At UFC 189 in Las Vegas, he made good on a vow to knock out Chad Mendes, capturing the interim featherweight title and setting up a showdown with Jose Aldo, the UFC’s pound-for-pound king.
McGregor’s impressive rise in the UFC took place in a little over two years. It was almost impossible not to notice him after he knocked out Diego Brandao on UFC Fight Night Dublin in July 2014, then spectacularly announced, “We’re not here to take part. We’re here to take over.”
McGregor won 13 bouts in succession from February 2011 to January 2015, culminating with a knockout of Dennis Siver. When he leaped over the Octagon fence to challenge Aldo, sitting in the front row, there was no denying him a title shot.
It looked like it might happen. The two took part in a world tour, but less than a month before their bout, Aldo was forced to withdraw because of a rib injury.

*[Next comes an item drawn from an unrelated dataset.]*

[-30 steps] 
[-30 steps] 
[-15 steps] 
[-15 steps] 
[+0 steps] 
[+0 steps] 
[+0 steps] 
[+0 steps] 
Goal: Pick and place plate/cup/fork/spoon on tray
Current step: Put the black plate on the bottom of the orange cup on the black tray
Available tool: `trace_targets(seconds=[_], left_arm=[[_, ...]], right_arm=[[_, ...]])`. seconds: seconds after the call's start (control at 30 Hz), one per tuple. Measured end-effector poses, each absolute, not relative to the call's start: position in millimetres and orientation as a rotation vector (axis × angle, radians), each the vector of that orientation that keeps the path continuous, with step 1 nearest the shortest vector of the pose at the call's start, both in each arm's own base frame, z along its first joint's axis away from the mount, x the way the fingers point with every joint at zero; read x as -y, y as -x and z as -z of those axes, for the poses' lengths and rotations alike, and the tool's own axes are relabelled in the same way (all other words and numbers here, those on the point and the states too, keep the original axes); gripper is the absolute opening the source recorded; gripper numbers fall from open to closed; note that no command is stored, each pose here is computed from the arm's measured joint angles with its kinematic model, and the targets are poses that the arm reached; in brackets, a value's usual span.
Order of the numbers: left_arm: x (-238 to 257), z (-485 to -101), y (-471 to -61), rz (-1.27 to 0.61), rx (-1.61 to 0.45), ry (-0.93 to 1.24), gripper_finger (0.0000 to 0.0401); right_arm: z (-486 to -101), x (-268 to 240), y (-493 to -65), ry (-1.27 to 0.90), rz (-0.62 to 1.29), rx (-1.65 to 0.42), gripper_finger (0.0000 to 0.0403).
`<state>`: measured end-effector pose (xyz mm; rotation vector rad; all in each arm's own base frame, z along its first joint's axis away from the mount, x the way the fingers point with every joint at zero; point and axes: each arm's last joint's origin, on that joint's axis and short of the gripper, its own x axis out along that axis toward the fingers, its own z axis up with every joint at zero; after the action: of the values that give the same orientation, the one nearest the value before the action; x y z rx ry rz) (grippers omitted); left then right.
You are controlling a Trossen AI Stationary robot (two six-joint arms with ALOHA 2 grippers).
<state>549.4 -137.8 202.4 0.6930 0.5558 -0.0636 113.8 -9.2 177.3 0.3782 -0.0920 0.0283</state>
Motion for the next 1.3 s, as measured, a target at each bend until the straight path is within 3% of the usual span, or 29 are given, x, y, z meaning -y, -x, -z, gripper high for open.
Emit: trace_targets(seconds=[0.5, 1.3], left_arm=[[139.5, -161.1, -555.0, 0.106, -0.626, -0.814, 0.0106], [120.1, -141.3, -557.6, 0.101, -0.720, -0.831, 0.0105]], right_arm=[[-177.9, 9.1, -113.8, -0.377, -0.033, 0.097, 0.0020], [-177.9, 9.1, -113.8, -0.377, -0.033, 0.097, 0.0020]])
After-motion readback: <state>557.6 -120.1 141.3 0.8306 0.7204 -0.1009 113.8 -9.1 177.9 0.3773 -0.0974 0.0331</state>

McGregor, although disappointed, didn’t miss a beat, insisting he would stop Mendes and claim the interim belt, which he insisted was the legitimate title. He struggled in the first round, landing on his back and absorbing a cut over his right eye, but he charged back. In the second round, after another takedown, he got back on his feet and finished a weary Mendes with punches.
The fight attracted a crowd of 16,019 fans to the MGM Grand Garden Arena with a gate $7.2-million, proving McGregor’s sizable drawing power. Some 3,000 Irish fans converged on Las Vegas and left deliriously happy.
McGregor’s 18-2 record includes a 6-0 mark in the UFC. He has 16 knockouts, one submission win and 12 first-round finishes.